Data manipulation is one of the most common and essential tasks in data analysis. Whether you are working with tabular data, time series, spatial data, or any other kind of data, you need to be able to perform operations such as filtering, grouping, aggregating, joining, reshaping, and more. In the R world, the dplyr package is one of the most popular and powerful tools for data manipulation. It provides a consistent and expressive syntax based on the tidyverse principles, which make it easy to write readable and maintainable code. Many other packages extend its functionality, allowing you to work with large and diverse data sources.
However, if you are a Python user, you may not have a clear and easy choice for data manipulation. The (by far) most popular package is pandas but I always found it’s syntax confusing, especially if you have a strong dplyr background.

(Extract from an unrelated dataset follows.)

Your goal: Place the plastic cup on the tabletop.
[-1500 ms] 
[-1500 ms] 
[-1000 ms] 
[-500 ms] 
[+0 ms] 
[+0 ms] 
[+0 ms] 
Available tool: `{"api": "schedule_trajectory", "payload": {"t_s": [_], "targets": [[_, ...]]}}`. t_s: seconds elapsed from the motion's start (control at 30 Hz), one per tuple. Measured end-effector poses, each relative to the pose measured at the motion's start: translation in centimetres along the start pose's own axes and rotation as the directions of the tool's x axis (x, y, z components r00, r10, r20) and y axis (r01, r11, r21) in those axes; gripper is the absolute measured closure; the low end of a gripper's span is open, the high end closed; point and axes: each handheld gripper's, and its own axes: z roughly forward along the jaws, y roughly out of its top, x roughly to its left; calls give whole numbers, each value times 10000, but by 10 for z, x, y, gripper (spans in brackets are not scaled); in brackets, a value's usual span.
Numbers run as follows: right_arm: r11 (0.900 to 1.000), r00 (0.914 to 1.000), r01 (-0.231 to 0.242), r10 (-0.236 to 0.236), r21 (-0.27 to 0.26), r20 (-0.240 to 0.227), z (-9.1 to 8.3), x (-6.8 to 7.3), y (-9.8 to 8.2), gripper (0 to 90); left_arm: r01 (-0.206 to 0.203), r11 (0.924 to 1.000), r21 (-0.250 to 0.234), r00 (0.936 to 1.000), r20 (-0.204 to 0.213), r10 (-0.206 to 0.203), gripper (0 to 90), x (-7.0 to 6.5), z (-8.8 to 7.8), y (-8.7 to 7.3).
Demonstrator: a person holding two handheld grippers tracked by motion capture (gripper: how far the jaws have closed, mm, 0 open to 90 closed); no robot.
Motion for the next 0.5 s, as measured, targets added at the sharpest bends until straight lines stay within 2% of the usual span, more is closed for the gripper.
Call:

That is, until now. After reading Emily Riederer’s excellent blog I discovered polars, a new Python library for data manipulation that aims to fill the gap between dplyr and pandas. Polars is a fast and expressive library that offers a syntax similar to the tidyverse, while being extremely fast and scalable. It leverages Apache Arrow as its underlying data structure and is written in Rust, which enables efficient memory management and interoperability with other tools. It also supports lazy evaluation, parallel processing, and query optimization, which make it suitable for working with large and complex data sets. According to some benchmarks, polars is one of the fastest tools for handling and manipulating data.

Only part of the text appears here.